PROBLEM STATEMENT
Your task is to give the data again, exactly, with every line intact.

- - - - -

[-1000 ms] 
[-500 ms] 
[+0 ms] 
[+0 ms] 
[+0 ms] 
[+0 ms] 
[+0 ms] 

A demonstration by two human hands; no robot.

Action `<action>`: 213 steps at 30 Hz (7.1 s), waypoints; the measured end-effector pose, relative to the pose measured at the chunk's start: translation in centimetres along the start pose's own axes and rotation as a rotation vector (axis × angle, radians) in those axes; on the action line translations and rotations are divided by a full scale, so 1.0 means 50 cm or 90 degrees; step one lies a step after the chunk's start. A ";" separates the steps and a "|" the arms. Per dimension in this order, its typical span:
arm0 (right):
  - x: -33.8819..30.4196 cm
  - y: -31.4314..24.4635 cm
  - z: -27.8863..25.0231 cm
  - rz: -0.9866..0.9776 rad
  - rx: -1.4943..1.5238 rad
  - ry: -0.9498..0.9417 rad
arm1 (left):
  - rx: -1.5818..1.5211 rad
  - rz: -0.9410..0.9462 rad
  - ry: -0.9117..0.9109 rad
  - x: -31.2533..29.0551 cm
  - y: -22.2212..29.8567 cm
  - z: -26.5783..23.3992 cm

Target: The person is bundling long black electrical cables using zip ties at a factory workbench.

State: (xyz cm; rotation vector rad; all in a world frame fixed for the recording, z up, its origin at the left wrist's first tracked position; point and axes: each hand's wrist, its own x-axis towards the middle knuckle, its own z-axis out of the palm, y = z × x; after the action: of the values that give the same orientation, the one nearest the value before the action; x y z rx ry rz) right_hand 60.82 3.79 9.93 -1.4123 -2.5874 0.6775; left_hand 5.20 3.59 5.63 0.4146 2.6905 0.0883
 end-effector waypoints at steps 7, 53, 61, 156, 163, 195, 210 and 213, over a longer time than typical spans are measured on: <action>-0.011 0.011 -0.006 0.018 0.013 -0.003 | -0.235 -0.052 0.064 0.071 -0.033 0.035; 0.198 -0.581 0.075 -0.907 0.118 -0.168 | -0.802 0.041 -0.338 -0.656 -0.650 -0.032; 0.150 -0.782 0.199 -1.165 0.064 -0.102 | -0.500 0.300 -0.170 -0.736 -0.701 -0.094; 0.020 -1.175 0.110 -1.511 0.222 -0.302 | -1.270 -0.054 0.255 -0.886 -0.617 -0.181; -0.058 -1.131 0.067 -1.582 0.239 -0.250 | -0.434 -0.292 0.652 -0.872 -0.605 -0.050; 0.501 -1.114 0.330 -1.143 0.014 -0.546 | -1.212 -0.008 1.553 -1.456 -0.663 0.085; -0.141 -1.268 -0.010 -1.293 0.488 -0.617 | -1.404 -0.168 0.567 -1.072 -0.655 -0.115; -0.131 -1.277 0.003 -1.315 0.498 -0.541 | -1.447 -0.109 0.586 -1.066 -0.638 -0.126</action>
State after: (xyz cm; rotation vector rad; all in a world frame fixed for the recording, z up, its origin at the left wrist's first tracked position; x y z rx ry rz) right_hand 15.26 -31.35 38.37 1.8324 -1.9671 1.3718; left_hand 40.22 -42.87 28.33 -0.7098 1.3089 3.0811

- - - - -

EXERCISE RESPONSE
[-1000 ms] 
[-500 ms] 
[+0 ms] 
[+0 ms] 
[+0 ms] 
[+0 ms] 
[+0 ms] 

A demonstration by two human hands; no robot.

Action `<action>`: 213 steps at 30 Hz (7.1 s), waypoints; the measured end-effector pose, relative to the pose measured at the chunk's start: translation in centimetres along the start pose's own axes and rotation as a rotation vector (axis × angle, radians) in those axes; on the action line translations and rotations are divided by a full scale, so 1.0 means 50 cm or 90 degrees; step one lies a step after the chunk's start. A ";" separates the steps and a "|" the arms. Per dimension in this order, its typical span:
arm0 (right):
  - x: -33.8819..30.4196 cm
  - y: -31.4314..24.4635 cm
  - z: -27.8863..25.0231 cm
  - rz: -0.9866..0.9776 rad
  - rx: -1.4943..1.5238 rad
  - ry: -0.9498..0.9417 rad
arm1 (left):
  - rx: -1.5818..1.5211 rad
  - rz: -0.9410..0.9462 rad
  - ry: -0.9117..0.9109 rad
  - x: -31.2533..29.0551 cm
  - y: -22.2212..29.8567 cm
  - z: -26.5783..23.3992 cm

Target: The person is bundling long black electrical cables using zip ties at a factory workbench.

State: (xyz cm; rotation vector rad; all in a world frame fixed for the recording, z up, its origin at the left wrist's first tracked position; point and axes: each hand's wrist, its own x-axis towards the middle knuckle, its own z-axis out of the palm, y = z × x; after the action: of the values that give the same orientation, the one nearest the value before the action; x y z rx ry rz) right_hand 60.82 3.79 9.93 -1.4123 -2.5874 0.6775; left_hand 5.20 3.59 5.63 0.4146 2.6905 0.0883
 end-effector waypoints at steps 7, 53, 61, 156, 163, 195, 210 and 213, over a longer time than typical spans are measured on: <action>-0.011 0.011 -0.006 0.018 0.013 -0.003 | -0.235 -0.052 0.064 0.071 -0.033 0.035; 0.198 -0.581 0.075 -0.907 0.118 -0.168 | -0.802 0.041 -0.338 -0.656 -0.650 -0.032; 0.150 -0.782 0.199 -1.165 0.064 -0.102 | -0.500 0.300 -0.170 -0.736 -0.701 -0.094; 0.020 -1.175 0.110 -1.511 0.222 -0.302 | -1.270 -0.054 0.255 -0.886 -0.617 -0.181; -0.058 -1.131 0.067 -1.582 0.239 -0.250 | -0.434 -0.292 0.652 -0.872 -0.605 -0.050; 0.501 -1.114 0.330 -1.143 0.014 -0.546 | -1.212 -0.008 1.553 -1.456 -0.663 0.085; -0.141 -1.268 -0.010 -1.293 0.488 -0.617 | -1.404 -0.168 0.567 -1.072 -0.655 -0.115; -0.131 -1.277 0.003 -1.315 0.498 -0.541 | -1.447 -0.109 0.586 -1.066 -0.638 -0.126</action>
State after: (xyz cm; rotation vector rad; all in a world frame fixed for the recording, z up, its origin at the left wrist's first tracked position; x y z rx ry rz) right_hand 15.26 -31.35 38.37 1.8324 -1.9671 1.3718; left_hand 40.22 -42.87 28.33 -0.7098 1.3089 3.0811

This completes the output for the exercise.